A 2017 study found that, like Apple, more than 70 percent of the Fortune 500 had established subsidiaries in international tax havens. Among U.S. multinational companies, the exceptions are the ones that don’t have piles of foreign profits sitting in obscure locales such as Vanuatu and the Isle of Man. The reason: Companies have been able to defer the tax liability on those earnings until the companies returned the profits to the U.S.
Not surprisingly, Corporate America has drawn heat for this widespread practice. When Republicans passed their long-awaited tax cuts late last year, the legislative package included measures aimed at getting back a sizable chunk of the trillions of dollars estimated to be parked in offshore corporate accounts. That process of bringing the money back stateside is commonly known as repatriation, and Congress’ nonpartisan Joint Committee on Taxation has estimated that the repatriation tax regime laid out in the bill will put about $339 billion into the federal government’s coffers in the next 10 years.
Earlier this month, companies got a better idea of how the repatriation program would work. The U.S. Treasury Department published proposed regulations that would cut the tax rate for repatriating foreign profits down from 35 percent down to a one-time rate of 15.5 percent on cash and cash equivalents. Illiquid assets would be taxed at a rate of 8 percent. Additionally, companies would be able to pay the resulting tax bills in installments over eight years.

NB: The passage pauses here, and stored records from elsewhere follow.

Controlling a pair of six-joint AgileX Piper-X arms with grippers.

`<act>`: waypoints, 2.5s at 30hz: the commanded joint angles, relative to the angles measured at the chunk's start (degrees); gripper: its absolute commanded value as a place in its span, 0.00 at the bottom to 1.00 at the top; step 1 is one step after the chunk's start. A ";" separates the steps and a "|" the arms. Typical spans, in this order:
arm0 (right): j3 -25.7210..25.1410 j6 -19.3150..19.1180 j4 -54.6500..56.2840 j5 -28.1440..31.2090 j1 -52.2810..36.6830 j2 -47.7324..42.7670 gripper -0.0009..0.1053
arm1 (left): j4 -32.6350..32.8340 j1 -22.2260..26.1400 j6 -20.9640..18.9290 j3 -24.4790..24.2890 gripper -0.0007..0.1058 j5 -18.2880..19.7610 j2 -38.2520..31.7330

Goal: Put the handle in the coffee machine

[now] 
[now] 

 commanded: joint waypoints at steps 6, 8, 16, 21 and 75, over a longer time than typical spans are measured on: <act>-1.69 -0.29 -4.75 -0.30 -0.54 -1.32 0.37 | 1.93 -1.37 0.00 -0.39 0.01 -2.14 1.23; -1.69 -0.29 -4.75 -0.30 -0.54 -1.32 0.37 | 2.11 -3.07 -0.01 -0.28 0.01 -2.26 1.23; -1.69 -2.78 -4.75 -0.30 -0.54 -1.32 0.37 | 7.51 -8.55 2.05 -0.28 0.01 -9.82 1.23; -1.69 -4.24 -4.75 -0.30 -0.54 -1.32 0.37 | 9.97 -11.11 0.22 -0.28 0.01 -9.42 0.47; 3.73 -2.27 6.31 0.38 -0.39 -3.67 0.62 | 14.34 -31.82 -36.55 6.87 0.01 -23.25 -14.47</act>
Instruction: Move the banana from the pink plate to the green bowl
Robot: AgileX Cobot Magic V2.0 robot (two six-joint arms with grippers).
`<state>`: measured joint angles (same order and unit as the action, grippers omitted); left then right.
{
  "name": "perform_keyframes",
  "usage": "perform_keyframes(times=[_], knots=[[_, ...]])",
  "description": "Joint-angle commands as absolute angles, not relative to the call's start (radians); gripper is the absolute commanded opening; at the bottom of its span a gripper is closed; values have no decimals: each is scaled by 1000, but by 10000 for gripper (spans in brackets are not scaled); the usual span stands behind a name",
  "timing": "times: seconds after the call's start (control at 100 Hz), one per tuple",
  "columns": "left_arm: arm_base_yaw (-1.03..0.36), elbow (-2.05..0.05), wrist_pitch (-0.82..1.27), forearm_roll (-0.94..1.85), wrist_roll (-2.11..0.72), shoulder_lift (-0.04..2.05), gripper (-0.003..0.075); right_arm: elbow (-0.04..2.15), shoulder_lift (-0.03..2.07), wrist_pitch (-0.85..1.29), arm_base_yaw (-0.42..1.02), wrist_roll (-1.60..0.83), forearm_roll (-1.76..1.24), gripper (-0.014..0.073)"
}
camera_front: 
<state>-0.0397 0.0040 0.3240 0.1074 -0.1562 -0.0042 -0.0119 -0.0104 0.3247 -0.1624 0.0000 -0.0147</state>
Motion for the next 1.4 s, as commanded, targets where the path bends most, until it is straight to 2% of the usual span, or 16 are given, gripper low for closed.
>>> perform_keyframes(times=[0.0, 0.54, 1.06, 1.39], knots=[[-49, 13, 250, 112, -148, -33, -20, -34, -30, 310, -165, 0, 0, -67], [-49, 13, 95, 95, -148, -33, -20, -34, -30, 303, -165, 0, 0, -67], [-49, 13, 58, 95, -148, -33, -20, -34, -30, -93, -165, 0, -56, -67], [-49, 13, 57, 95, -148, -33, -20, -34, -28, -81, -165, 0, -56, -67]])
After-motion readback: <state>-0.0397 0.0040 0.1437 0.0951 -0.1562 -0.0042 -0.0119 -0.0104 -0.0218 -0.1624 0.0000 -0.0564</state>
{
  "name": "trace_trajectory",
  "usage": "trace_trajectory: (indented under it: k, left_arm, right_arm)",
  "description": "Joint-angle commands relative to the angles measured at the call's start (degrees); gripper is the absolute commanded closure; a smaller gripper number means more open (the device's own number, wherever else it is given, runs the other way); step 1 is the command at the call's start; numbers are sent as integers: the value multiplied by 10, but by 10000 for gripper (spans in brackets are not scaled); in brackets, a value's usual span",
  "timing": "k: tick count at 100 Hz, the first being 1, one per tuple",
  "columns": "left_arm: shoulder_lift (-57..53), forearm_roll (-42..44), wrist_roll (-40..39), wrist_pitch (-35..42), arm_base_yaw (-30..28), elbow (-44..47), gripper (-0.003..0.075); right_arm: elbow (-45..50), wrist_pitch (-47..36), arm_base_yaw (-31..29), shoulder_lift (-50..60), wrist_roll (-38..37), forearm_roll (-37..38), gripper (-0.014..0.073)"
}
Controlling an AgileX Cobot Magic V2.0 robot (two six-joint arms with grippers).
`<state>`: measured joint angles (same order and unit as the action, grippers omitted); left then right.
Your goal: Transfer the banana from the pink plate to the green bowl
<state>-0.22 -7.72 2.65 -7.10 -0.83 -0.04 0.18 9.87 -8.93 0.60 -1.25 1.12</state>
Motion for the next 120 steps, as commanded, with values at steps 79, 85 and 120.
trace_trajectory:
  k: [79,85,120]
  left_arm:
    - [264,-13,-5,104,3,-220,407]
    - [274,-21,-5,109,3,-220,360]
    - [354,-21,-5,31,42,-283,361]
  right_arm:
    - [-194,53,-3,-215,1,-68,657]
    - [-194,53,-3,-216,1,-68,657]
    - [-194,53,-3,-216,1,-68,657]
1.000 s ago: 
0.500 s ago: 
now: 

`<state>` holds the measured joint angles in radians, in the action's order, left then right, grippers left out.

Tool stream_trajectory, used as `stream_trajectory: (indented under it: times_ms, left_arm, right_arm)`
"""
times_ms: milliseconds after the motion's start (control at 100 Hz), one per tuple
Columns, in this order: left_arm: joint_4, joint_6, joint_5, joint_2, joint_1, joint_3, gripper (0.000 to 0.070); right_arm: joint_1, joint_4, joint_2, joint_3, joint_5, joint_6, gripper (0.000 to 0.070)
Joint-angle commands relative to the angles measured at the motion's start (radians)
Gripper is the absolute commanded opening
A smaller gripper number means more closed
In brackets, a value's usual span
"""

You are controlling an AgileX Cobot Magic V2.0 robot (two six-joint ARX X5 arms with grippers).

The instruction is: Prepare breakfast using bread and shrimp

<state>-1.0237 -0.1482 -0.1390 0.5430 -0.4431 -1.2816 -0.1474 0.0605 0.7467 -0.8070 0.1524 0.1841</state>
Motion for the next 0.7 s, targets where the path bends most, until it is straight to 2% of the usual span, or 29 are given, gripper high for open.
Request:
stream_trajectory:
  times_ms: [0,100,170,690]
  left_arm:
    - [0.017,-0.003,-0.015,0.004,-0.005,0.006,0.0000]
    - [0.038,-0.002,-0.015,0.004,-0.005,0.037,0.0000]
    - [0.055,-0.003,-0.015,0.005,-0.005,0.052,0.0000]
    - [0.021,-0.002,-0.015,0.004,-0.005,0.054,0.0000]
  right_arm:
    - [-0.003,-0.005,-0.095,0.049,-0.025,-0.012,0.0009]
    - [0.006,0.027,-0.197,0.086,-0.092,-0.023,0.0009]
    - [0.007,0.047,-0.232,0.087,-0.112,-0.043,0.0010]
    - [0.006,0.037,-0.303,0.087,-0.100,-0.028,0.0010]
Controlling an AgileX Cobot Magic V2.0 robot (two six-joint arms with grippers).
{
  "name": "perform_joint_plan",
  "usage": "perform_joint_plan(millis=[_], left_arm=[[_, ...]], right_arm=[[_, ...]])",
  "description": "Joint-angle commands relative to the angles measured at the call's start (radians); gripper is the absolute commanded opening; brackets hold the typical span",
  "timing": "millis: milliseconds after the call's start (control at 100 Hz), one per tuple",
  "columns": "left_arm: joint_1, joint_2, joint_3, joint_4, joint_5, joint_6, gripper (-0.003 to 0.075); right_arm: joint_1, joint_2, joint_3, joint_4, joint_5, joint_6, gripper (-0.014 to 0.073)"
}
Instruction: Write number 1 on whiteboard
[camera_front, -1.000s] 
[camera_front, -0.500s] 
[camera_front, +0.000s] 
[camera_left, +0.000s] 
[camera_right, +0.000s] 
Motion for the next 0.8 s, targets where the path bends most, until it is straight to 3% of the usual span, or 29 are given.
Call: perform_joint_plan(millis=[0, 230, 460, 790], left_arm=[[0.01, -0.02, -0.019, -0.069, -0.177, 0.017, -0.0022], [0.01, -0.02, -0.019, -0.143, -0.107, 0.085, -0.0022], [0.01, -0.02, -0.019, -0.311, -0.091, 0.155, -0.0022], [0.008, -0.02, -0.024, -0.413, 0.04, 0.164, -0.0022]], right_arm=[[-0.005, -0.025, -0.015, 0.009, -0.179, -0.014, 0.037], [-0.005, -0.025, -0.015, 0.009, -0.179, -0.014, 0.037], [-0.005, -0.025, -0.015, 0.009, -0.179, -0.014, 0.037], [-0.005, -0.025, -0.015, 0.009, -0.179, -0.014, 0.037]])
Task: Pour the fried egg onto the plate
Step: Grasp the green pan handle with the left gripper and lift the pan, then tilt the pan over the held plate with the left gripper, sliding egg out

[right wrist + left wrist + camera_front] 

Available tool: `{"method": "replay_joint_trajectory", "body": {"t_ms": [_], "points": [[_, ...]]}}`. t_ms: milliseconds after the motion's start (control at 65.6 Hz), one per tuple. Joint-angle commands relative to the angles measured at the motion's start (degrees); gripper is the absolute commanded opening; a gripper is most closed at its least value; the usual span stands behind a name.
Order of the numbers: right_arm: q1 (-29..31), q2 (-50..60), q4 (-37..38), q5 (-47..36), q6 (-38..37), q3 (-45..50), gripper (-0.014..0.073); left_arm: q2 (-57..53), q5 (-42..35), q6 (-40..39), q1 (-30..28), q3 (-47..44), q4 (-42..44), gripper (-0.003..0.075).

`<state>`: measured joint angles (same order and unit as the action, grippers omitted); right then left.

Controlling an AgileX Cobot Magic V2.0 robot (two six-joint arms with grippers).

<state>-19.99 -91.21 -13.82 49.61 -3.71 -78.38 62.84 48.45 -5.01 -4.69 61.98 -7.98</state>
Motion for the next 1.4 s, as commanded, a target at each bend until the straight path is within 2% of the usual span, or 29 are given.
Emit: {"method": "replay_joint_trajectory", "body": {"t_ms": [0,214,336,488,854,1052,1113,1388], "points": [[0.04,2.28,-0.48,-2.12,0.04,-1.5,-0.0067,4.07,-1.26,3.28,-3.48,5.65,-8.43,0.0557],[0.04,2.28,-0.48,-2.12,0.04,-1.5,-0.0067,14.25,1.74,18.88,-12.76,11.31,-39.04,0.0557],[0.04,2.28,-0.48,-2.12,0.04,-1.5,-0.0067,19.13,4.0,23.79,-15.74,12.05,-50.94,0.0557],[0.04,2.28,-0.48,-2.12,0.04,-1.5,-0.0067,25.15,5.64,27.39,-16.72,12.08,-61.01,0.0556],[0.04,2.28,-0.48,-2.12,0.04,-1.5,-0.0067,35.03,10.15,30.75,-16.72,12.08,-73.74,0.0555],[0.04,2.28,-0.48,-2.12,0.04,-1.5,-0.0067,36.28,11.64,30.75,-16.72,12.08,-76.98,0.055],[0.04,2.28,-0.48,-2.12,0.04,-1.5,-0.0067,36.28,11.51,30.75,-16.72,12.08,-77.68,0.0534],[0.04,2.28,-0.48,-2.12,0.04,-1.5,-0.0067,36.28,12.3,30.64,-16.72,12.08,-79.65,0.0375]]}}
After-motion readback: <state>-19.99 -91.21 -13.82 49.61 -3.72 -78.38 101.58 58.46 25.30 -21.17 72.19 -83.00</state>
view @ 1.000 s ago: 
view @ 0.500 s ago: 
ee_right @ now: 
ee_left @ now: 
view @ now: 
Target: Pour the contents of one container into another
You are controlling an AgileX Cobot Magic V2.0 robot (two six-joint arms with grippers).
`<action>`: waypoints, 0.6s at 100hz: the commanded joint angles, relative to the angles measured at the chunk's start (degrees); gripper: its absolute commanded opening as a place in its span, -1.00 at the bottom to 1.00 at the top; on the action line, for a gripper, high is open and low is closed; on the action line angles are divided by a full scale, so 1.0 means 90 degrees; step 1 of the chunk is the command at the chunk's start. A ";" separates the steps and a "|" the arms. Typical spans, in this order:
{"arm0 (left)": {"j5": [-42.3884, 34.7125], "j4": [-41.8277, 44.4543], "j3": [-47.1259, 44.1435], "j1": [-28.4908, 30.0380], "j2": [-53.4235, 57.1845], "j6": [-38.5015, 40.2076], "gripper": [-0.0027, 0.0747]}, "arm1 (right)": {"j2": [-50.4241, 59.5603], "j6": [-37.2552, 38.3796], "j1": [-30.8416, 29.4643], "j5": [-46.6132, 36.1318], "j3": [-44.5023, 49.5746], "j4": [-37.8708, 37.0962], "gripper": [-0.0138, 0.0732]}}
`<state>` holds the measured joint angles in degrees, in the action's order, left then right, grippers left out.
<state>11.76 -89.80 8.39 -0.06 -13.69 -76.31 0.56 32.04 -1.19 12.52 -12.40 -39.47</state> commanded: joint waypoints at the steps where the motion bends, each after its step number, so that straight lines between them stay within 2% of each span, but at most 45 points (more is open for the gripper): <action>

The repatriation regulations are expected to be finalized in 2019. Yet, even before Treasury published its proposed guidance in August, initial returns indicated that foreign profits were starting to flow back into the U.S. The Bureau of Economic Analysis reported that companies had repatriated $305.6 billion in the first quarter of 2018, up from roughly $35 billion during the same period in 2017. (That works out to an annual rate of $1.2 trillion, shy of the president’s lofty estimate of $4 trillion but a nice chunk of change nonetheless.)
Why try to lure foreign profits back? In addition to the tax revenue, proponents have touted repatriation as a form of economic stimulus. The thinking goes that companies will use the repatriated money for capital expenditures and new hiring. Economists at the Congressional Research Service cast doubt on that claim in an analysis that studied the effects of the last federal tax holiday on repatriated earnings. They found that the measure, which was enacted as part of the 2004 tax bill, produced “a significant increase in repatriated earnings, [but] empirical evidence is unable to show a corresponding increase in domestic investment or employment.”
Instead, the CRS economists determined that companies used the majority of the repatriated money to fund share buybacks and dividend hikes. If the plans Apple announced in May–which include a $100 billion share buyback–are any indication, expect more of the same from this round of repatriation.